IRS Can Revoke/Deny Passports
A law has been adopted that permits the IRS to seek the denial or revocation of a citizen's passport when that person owes a "seriously delinquent tax debt." The FAST Act accomplishes this by adding Section 7345 to the Internal Revenue Code. The new Section 7345 authorizes the Secretary of the Treasury to certify to the Secretary of State that a taxpayer has a "seriously delinquent tax debt," at which point the Secretary of State can deny a passport application by that taxpayer or revoke a passport already issued.
This is new ground in tax enforcement for the IRS. It will make it harder for taxpayers with serious tax problems to flee the country. However, we think Congress was far more concerned with getting a delinquent taxpayer's attention. Here's why:
A "seriously delinquent tax debt" is defined as one in excess of $50,000, for which the taxpayer has already been notified of their Collection Due Process rights ( i.e. a "Final Notice of Intent to Levy" has already been issued), or a debt on which the IRS has already issued levies. Exceptions exist for balances: a) that are being paid through an installment agreement; b) for which a Collection Due Process hearing is pending; or c) for which an innocent spouse claim has been filed. With those exceptions, the law's teeth will sink only into those taxpayers who have been issued many notices and continue to ignore their tax debts. Those that respond by requesting a hearing, requesting innocent spouse relief, or who set up a payment plan and make the required payments, will not be subject to the passport revocation or denial provisions.
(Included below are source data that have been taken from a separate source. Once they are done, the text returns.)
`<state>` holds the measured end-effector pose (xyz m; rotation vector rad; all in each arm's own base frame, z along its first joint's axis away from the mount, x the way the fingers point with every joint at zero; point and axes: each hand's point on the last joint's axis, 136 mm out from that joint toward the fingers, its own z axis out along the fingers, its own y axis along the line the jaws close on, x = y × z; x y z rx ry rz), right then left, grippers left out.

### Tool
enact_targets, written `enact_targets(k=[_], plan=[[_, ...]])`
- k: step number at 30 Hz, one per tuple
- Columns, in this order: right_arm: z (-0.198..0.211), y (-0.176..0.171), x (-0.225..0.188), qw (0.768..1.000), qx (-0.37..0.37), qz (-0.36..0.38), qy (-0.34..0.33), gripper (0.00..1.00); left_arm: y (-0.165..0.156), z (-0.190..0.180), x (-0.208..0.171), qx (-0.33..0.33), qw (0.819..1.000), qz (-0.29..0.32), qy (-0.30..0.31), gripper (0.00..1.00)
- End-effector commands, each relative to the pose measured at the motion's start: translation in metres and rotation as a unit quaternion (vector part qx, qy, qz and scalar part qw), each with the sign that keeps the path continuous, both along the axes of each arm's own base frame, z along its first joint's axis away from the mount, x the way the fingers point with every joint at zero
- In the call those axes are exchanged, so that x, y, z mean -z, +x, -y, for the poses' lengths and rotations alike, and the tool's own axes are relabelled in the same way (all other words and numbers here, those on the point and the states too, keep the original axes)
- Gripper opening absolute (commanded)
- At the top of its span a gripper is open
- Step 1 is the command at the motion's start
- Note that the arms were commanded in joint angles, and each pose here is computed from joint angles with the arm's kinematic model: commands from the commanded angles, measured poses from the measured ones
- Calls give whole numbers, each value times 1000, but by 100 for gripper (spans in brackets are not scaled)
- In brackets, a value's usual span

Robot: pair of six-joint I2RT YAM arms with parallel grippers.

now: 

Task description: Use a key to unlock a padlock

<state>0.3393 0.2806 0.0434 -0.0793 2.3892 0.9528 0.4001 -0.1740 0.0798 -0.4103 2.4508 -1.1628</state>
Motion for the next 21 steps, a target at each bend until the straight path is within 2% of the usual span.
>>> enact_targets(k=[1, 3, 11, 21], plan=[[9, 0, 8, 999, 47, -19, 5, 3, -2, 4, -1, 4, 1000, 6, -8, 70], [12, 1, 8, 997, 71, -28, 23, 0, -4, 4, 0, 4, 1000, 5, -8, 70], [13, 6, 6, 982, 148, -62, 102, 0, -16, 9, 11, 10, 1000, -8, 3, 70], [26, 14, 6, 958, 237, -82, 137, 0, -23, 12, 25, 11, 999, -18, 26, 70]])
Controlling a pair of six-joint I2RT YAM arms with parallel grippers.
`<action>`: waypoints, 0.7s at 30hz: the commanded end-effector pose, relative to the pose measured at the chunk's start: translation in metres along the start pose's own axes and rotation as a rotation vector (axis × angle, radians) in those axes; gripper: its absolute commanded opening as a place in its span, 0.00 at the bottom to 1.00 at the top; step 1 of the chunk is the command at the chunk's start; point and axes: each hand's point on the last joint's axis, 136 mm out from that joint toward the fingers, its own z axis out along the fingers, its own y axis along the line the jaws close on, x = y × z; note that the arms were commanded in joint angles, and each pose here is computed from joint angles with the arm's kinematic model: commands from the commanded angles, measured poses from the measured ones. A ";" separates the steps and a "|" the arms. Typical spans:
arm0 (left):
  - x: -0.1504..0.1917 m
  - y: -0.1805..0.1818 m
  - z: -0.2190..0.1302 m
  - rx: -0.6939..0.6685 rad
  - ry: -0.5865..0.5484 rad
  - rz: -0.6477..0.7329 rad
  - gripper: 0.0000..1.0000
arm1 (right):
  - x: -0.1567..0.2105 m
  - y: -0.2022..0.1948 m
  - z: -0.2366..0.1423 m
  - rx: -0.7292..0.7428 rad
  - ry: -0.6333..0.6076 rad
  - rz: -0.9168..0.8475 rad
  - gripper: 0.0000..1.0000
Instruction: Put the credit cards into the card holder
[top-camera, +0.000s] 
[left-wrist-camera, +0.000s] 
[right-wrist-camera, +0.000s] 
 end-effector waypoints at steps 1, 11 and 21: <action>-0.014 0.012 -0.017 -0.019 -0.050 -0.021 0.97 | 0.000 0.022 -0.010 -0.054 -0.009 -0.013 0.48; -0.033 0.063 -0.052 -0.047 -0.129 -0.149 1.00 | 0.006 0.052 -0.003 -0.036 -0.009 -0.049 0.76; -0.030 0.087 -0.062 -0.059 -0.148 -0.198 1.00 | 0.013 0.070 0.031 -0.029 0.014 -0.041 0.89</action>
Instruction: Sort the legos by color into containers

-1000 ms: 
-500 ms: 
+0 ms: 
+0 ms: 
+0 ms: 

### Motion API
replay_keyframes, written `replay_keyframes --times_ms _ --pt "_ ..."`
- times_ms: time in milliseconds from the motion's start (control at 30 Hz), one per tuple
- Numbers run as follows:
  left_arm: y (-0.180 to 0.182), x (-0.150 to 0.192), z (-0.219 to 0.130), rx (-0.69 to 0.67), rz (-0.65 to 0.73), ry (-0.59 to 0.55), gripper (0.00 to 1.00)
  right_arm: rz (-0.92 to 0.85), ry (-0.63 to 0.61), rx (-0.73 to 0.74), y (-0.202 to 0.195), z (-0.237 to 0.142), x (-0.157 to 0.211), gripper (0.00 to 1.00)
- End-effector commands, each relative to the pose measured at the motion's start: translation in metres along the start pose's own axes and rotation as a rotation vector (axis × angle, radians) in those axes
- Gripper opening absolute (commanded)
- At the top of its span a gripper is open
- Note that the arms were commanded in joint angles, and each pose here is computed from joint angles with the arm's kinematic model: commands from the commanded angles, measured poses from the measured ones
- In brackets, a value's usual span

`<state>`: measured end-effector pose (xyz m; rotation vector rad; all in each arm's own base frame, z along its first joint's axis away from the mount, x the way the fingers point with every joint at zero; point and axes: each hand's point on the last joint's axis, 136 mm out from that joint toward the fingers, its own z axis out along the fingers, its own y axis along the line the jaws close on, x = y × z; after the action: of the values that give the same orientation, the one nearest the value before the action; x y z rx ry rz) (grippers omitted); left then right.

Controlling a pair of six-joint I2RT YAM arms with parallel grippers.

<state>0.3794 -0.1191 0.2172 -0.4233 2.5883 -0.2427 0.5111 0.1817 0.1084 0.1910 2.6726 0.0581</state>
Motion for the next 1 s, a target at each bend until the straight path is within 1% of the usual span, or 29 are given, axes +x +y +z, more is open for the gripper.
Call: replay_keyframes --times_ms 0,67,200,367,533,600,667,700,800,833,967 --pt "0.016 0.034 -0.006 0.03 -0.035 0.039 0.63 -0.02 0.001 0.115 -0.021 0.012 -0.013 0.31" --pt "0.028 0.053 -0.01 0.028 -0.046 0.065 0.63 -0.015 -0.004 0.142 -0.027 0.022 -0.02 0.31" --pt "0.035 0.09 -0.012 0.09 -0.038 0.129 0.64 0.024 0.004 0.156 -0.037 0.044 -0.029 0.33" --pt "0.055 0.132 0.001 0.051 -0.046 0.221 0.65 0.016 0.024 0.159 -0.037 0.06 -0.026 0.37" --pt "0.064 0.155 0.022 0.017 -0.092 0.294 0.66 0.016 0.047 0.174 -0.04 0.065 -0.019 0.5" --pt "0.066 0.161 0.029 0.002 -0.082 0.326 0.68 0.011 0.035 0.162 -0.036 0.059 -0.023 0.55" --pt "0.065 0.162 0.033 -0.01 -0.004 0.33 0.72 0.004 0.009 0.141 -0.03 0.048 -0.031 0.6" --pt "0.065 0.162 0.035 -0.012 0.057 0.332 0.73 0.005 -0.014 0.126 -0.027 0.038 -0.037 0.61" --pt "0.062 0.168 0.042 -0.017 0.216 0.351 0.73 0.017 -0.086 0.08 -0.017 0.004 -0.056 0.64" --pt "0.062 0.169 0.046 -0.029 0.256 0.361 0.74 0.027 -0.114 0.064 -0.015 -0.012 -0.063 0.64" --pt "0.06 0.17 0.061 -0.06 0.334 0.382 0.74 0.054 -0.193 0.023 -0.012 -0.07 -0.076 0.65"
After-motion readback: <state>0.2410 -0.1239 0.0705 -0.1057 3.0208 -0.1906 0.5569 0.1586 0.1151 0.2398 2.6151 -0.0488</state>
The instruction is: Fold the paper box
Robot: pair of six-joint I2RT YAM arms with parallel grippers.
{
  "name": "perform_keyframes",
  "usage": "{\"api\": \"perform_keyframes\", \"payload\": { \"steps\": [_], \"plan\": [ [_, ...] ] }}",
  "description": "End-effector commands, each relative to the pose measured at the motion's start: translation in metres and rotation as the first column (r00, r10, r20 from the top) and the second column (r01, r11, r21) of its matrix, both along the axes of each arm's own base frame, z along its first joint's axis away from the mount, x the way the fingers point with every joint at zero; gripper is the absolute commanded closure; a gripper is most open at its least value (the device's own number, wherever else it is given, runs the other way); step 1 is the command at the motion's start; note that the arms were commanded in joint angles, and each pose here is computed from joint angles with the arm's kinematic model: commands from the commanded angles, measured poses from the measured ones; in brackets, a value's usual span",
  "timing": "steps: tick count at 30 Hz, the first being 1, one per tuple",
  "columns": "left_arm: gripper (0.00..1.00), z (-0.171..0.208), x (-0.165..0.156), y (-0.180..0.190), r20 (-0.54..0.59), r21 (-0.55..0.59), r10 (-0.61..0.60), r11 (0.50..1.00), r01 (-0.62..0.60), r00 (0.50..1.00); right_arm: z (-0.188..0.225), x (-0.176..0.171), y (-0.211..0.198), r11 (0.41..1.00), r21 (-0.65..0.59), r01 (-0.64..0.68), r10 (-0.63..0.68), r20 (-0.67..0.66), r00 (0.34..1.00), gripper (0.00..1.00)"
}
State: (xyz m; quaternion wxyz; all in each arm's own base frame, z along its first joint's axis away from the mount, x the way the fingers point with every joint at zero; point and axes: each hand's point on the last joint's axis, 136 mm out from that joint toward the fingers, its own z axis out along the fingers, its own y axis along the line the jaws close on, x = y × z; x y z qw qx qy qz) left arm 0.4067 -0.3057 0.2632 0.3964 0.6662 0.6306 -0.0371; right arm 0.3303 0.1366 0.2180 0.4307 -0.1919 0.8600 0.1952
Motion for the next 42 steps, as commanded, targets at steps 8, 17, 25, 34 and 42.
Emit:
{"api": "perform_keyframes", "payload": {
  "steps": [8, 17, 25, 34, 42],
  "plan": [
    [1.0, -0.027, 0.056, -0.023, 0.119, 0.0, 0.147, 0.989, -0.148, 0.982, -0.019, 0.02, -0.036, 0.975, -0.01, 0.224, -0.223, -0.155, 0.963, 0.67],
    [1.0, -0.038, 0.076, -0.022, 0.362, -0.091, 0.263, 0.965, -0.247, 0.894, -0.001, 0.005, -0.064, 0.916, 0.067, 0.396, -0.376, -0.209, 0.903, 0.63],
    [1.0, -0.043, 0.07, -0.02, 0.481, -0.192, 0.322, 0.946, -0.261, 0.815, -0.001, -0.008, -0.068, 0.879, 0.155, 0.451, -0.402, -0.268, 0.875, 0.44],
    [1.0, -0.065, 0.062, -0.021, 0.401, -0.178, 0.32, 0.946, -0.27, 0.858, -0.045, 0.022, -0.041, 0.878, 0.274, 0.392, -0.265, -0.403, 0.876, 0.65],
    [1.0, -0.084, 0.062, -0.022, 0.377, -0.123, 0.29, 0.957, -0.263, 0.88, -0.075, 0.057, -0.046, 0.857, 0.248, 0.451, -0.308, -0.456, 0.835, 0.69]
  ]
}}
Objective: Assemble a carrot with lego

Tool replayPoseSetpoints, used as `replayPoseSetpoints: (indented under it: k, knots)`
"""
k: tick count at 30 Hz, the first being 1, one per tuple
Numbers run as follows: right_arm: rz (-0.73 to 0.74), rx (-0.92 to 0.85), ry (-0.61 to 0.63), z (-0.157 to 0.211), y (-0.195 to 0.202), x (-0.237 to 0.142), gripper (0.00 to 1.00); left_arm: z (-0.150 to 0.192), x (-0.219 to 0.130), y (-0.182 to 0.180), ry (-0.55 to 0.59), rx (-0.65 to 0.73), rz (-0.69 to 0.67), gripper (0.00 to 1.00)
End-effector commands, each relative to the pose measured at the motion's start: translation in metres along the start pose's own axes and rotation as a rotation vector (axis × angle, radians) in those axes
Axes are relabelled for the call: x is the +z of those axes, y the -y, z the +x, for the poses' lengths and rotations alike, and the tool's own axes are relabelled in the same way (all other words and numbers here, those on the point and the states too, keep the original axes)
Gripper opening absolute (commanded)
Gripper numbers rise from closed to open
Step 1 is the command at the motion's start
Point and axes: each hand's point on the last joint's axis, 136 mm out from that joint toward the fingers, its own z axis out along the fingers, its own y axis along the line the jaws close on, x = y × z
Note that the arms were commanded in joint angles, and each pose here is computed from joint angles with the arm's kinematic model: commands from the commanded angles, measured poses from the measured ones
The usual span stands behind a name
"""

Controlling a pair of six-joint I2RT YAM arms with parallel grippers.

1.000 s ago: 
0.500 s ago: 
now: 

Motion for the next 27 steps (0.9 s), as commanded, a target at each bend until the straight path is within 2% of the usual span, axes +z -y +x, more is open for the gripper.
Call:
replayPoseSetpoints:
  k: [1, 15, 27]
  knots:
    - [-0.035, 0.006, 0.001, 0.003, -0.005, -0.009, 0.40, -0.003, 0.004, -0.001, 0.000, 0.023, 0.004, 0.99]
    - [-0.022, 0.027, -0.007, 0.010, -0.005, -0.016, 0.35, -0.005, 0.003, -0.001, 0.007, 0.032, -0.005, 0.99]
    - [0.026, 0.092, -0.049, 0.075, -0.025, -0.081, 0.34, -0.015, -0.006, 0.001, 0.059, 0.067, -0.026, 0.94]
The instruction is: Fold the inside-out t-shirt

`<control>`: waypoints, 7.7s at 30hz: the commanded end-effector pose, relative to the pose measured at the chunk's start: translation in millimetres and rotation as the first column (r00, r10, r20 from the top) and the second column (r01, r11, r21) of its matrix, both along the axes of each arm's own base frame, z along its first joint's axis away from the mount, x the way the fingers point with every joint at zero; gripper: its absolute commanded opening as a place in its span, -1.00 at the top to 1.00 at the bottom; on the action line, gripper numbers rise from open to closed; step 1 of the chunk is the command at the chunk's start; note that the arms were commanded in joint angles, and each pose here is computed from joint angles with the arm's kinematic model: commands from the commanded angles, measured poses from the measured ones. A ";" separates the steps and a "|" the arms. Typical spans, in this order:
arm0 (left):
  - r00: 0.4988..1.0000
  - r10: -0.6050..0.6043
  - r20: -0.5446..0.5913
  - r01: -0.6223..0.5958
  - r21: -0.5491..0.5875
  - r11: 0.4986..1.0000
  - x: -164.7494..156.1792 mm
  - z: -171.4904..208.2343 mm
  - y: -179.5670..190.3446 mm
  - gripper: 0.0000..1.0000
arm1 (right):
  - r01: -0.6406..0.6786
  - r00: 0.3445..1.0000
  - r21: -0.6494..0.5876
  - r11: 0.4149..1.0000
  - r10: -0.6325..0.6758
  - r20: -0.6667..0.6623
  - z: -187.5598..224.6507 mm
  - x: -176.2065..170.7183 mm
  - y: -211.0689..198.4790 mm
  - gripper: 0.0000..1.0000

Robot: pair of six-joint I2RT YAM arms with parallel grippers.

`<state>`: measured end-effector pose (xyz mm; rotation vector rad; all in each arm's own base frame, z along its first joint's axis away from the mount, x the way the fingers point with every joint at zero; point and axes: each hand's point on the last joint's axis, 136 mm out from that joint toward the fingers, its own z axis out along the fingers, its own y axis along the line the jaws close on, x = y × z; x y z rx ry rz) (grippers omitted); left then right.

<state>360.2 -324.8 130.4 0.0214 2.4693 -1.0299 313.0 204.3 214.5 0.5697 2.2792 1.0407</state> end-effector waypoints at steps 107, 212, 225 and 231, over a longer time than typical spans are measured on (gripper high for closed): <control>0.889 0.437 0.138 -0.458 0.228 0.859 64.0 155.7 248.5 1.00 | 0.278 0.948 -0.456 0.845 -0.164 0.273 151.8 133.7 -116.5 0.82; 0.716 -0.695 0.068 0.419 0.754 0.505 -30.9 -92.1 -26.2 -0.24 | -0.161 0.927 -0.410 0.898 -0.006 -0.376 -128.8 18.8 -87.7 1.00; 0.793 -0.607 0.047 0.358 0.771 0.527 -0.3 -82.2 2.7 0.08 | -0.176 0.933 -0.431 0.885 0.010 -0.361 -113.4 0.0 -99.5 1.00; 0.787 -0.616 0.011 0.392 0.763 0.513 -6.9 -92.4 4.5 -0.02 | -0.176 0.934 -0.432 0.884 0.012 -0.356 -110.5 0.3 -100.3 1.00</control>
There are two other provisions that demonstrate that Congress is trying to whack recalcitrant taxpayers into addressing their tax problems. First, the IRS must notify the taxpayer directly of the certification to the Secretary of State. These taxpayers will get a letter from the IRS stating that it has notified the State Department and you're going to have your passport revoked. Second, if the delinquency ceases to be a "seriously delinquent tax debt," meaning it is reduced to under $50,000 or falls into one of the exceptions, e.g. it is covered by a payment plan, then the certification can be reversed. In other words, the law is such that the IRS can let you have your passport back, once you enter into a payment plan for what you owe."